● **Source data**
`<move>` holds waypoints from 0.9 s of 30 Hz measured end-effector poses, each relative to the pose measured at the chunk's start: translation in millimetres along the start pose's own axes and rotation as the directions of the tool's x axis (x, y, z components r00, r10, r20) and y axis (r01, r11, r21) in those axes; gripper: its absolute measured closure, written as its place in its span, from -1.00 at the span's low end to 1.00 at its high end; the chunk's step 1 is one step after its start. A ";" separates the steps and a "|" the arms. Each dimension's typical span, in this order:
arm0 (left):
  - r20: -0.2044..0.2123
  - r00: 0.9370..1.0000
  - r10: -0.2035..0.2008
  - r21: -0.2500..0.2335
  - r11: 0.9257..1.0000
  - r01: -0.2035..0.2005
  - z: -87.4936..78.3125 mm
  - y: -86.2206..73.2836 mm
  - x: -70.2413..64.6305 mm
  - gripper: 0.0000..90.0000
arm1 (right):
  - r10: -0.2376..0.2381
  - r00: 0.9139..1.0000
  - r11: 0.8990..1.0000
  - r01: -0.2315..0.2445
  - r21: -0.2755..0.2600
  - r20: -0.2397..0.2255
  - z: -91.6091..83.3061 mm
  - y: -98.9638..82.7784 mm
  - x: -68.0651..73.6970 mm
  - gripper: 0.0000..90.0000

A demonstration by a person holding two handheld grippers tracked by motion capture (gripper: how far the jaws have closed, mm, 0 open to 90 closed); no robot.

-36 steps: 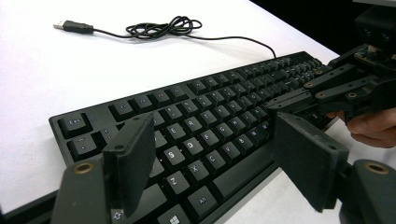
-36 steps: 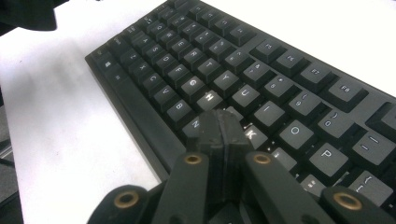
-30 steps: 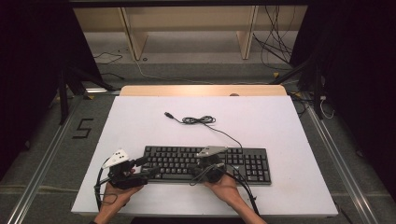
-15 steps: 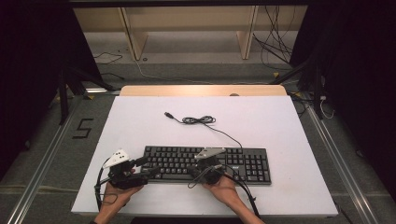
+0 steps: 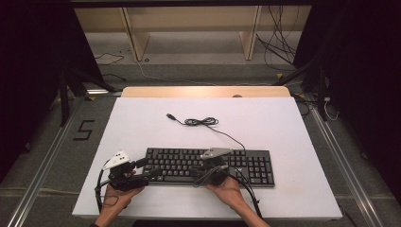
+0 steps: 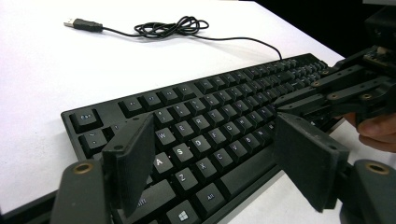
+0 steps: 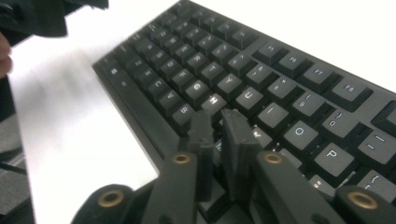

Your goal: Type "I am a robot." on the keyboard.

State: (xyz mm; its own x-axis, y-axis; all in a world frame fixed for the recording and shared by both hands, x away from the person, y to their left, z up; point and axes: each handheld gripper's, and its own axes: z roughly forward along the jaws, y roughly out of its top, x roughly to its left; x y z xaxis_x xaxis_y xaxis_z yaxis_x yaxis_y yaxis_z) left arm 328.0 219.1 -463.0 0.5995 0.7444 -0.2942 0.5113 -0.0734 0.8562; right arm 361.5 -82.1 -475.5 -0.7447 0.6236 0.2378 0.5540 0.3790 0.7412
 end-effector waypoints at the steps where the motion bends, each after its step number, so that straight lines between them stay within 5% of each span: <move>1: -0.001 1.000 -0.001 -0.001 1.000 0.001 -0.2 0.1 0.1 -0.35 | 0.004 1.000 1.000 -0.004 -0.006 -0.004 -1.4 0.4 -0.4 0.81; 17: -0.006 1.000 -0.008 -0.009 1.000 0.007 -1.5 0.3 2.3 -0.35 | 0.011 0.998 0.999 -0.013 -0.035 -0.062 -12.4 5.9 2.1 0.07; 20: -0.006 1.000 -0.009 -0.010 1.000 0.009 -1.7 0.4 2.9 -0.35 | 0.007 0.998 0.999 -0.009 -0.038 -0.067 -13.7 6.4 2.9 0.13; 27: -0.007 1.000 -0.011 -0.011 1.000 0.010 -1.7 0.4 3.3 -0.35 | -0.010 0.998 0.999 0.007 -0.038 -0.061 -15.9 5.3 7.1 0.66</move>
State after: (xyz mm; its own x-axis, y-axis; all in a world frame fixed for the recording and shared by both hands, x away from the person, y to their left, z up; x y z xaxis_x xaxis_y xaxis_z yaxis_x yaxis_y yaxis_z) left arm 329.1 222.6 -462.9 0.5896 0.7499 -0.3001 0.5109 -0.0584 0.8577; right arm 353.2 -86.6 -459.9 -0.7713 0.5771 0.2684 0.5339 0.3572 0.7664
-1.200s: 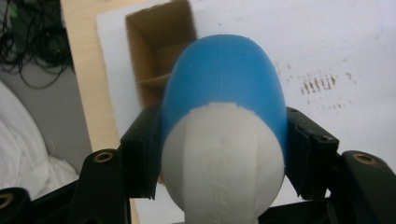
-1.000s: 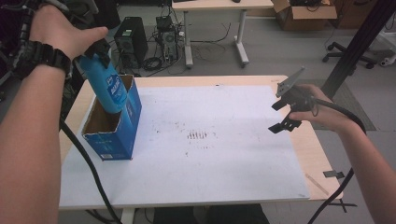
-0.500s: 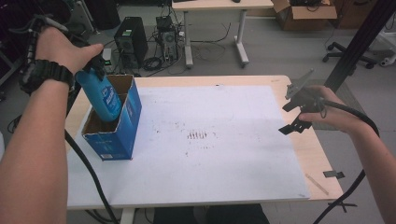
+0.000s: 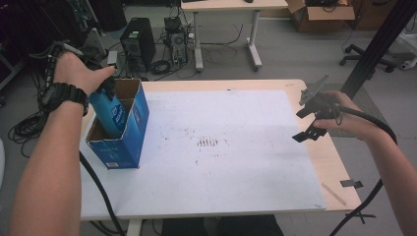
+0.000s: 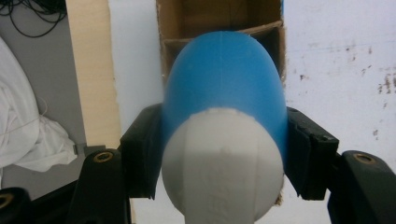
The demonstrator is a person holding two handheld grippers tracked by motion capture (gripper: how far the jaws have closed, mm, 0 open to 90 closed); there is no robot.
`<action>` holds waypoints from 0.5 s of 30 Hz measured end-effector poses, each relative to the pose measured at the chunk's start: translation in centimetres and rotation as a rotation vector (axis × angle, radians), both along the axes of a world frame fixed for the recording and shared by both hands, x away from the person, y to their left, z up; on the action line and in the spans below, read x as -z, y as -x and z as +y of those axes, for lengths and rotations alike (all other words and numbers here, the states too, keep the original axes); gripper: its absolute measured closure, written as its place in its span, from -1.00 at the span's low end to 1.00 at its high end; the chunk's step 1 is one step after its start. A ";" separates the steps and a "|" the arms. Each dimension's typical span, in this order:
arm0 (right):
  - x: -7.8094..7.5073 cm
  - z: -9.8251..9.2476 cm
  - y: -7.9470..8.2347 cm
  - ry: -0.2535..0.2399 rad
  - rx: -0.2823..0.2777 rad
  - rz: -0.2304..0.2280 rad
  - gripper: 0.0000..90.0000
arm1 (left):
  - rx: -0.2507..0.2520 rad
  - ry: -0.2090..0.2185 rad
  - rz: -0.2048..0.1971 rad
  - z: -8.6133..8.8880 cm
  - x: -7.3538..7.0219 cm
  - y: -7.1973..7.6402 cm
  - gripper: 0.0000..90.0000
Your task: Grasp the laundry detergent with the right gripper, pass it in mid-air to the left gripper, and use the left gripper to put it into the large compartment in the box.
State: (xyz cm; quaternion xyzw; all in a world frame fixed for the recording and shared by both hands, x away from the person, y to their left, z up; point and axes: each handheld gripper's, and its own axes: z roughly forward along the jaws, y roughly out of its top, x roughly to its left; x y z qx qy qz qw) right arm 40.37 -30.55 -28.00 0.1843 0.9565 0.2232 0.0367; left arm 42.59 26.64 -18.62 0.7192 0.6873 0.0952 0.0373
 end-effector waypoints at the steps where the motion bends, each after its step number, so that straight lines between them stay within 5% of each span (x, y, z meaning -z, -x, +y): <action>1: 0.0 0.0 0.0 -0.001 0.000 0.000 -0.92 | 0.001 -0.001 0.004 0.0 0.4 0.0 -0.15; 15: 0.1 0.3 0.1 0.009 -0.001 -0.006 -0.92 | 0.005 -0.014 0.031 0.1 4.3 -0.4 -0.15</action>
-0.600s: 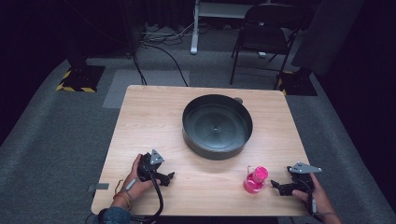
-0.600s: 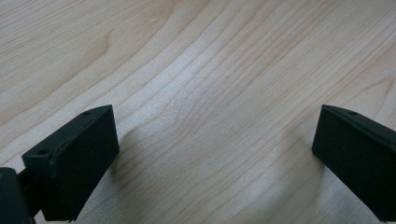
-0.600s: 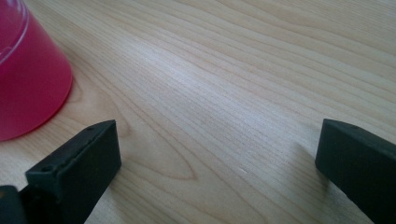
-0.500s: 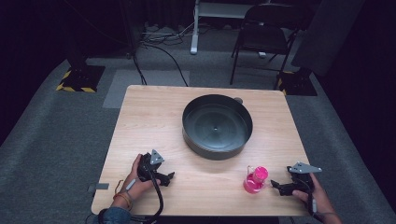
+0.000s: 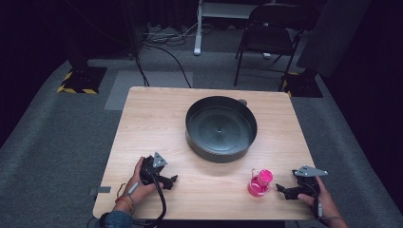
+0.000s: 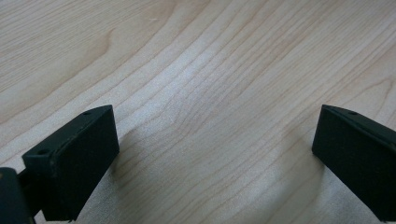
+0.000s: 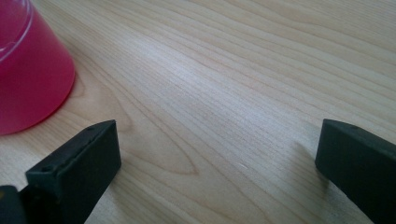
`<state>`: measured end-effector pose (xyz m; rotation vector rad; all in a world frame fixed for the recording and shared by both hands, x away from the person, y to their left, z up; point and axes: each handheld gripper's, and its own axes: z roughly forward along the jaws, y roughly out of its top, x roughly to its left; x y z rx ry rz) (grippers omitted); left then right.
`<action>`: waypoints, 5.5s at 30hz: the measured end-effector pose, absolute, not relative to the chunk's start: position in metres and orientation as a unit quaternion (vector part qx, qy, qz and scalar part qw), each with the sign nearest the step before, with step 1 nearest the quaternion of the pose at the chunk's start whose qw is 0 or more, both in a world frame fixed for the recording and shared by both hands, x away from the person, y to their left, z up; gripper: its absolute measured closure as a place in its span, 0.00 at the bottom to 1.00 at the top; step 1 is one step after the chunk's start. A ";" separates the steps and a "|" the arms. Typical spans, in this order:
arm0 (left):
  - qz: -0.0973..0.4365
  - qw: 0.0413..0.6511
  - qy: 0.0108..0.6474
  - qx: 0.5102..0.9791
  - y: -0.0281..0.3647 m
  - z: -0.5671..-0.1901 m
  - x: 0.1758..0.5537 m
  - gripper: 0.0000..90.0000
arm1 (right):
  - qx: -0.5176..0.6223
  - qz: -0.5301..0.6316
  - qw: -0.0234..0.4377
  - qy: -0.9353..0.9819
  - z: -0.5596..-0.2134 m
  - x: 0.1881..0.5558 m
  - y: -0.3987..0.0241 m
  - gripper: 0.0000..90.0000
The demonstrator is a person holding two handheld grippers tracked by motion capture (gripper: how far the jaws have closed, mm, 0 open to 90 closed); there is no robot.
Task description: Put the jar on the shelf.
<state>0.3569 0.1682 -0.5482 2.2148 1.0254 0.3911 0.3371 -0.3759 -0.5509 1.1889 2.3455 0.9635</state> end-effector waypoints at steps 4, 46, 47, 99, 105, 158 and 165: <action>0.149 0.329 0.392 0.846 0.168 -0.548 0.357 0.00 | 0.416 0.339 0.168 0.827 -0.551 0.338 -0.376 0.00; 0.150 0.329 0.393 0.846 0.168 -0.548 0.357 0.00 | 0.305 0.392 0.156 0.853 -0.484 0.307 -0.343 0.04; 0.150 0.329 0.393 0.846 0.168 -0.548 0.357 0.00 | 0.303 0.396 0.154 0.853 -0.482 0.306 -0.343 0.04; 0.150 0.329 0.393 0.846 0.168 -0.548 0.357 0.00 | 0.232 0.438 0.131 0.858 -0.481 0.321 -0.304 0.55; 0.150 0.329 0.393 0.846 0.168 -0.548 0.357 0.00 | 0.234 0.440 0.149 0.854 -0.479 0.321 -0.305 0.59; 0.150 0.328 0.395 0.845 0.167 -0.548 0.357 0.00 | 0.290 0.459 0.170 0.823 -0.416 0.359 -0.286 0.60; 0.150 0.328 0.395 0.845 0.167 -0.548 0.357 0.00 | 0.298 0.462 0.179 0.816 -0.401 0.366 -0.285 0.60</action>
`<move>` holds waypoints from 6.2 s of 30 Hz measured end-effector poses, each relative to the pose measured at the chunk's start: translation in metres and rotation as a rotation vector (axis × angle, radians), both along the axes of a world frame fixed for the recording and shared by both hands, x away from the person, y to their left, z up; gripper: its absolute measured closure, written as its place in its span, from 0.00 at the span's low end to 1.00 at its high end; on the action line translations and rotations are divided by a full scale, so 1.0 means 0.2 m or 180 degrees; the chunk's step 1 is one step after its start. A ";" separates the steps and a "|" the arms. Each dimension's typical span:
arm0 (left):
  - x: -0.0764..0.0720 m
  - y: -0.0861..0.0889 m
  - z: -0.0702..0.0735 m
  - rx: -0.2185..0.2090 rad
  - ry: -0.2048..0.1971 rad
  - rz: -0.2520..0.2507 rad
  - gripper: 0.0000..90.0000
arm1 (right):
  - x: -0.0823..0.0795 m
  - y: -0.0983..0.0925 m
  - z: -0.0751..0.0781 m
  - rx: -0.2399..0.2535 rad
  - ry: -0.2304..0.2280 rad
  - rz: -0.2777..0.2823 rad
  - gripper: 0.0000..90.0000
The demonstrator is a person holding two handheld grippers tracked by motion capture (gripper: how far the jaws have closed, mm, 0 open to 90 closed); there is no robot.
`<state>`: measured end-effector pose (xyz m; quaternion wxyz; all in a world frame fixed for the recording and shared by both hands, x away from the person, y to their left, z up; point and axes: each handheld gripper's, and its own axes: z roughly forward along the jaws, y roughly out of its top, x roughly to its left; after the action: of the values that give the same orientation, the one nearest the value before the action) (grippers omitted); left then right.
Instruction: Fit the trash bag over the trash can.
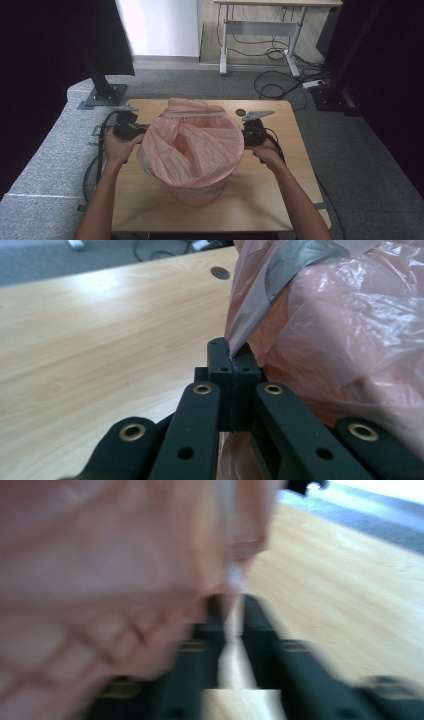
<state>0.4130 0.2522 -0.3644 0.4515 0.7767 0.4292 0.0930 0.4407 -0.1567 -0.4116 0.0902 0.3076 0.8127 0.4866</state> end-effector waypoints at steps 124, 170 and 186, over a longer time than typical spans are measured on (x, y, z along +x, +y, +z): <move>-0.28 0.07 -0.24 -0.0332 0.0185 -0.0139 1.00 | -0.74 -0.10 -0.14 -0.0073 -0.0450 0.0201 1.00; -0.35 0.23 -0.33 -0.0301 -0.0080 0.0267 0.46 | -0.64 -0.36 0.07 0.0171 -0.0301 -0.0247 0.30; -0.34 0.22 -0.31 -0.0323 -0.0083 0.0239 0.46 | -0.40 0.43 0.72 -0.0372 -0.0420 0.0560 0.31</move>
<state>0.3449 0.2966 -0.4263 0.4921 0.7349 0.4563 0.0980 0.3613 -0.0700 -0.2680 0.1182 0.1966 0.8559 0.4636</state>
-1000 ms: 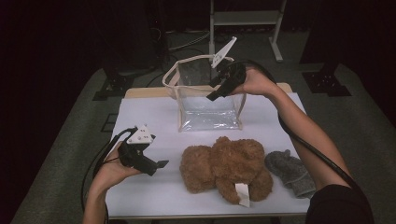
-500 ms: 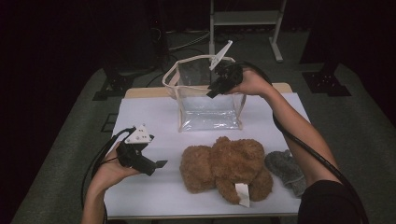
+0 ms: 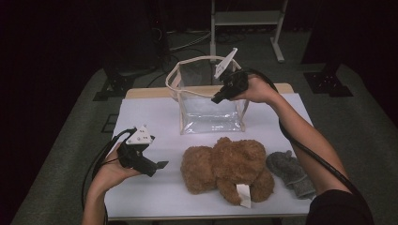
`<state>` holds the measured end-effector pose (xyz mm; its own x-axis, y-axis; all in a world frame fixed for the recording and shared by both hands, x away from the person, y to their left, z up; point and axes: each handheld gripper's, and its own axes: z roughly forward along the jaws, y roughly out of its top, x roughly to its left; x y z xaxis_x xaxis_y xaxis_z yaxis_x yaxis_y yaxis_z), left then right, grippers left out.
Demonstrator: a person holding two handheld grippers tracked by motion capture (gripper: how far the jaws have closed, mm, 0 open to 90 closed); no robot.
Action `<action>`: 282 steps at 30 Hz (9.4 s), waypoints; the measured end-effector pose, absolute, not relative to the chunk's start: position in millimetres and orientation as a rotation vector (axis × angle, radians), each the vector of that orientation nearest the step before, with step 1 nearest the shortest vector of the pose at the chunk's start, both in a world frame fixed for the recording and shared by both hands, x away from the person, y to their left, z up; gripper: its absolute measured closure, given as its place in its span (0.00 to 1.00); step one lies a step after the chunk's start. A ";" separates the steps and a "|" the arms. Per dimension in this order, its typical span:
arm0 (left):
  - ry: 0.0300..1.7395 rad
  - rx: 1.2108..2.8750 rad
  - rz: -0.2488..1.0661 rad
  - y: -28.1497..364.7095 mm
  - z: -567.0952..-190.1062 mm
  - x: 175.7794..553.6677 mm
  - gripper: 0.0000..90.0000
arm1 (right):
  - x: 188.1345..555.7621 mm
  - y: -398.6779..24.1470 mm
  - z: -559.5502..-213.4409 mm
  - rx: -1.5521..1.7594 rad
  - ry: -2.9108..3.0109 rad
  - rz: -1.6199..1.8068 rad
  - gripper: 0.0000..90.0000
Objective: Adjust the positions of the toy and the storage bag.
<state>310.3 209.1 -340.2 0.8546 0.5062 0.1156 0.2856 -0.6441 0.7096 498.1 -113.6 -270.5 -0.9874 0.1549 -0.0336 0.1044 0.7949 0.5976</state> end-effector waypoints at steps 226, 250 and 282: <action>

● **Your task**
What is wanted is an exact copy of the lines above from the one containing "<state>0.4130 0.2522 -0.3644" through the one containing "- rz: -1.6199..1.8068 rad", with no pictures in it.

● **Answer section**
<state>0.4130 0.2522 -0.3644 0.4515 0.7767 0.4292 0.0930 0.4407 -0.1567 -0.4116 0.0902 0.3076 0.8127 0.4866</state> end-effector waypoints at steps 124, 170 and 186, over a longer time than typical spans are measured on (x, y, z along +x, +y, +z): <move>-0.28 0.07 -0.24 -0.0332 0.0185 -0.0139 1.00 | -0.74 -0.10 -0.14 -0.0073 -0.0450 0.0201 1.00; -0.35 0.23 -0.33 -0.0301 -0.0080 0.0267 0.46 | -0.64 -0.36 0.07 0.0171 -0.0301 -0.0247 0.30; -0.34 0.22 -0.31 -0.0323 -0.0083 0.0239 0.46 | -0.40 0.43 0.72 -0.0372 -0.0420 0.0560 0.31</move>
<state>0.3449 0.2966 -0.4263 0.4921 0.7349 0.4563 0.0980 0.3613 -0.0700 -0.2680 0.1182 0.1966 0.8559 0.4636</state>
-1000 ms: 
-500 ms: 
+0 ms: 
`<state>` holds the measured end-effector pose (xyz mm; its own x-axis, y-axis; all in a world frame fixed for the recording and shared by both hands, x away from the person, y to their left, z up; point and axes: each handheld gripper's, and its own axes: z roughly forward along the jaws, y roughly out of its top, x roughly to its left; x y z xaxis_x xaxis_y xaxis_z yaxis_x yaxis_y yaxis_z), left then right, grippers left out.
Demonstrator: a person holding two handheld grippers tracked by motion capture (gripper: how far the jaws have closed, mm, 0 open to 90 closed); no robot.
Action `<action>`: 282 steps at 30 Hz (9.4 s), waypoints; the measured end-effector pose, absolute, not relative to the chunk's start: position in millimetres and orientation as a rotation vector (axis × angle, radians), each the vector of that orientation nearest the step before, with step 1 nearest the shortest vector of the pose at the chunk's start, both in a world frame fixed for the recording and shared by both hands, x away from the person, y to their left, z up; gripper: its absolute measured closure, given as its place in its span (0.00 to 1.00); step one lies a step after the chunk's start. A ";" separates the steps and a "|" the arms. Per dimension in this order, its typical span:
arm0 (left):
  - ry: 0.0300..1.7395 rad
  - rx: 1.2108..2.8750 rad
  - rz: -0.2488..1.0661 rad
  - y: -28.1497..364.7095 mm
  - z: -567.0952..-190.1062 mm
  - x: 175.7794..553.6677 mm
  - gripper: 0.0000..90.0000
arm1 (right):
  - x: 188.1345..555.7621 mm
  - y: -398.6779..24.1470 mm
  - z: -559.5502..-213.4409 mm
  - rx: -1.5521..1.7594 rad
  - ry: -2.9108..3.0109 rad
  - rz: -1.6199..1.8068 rad

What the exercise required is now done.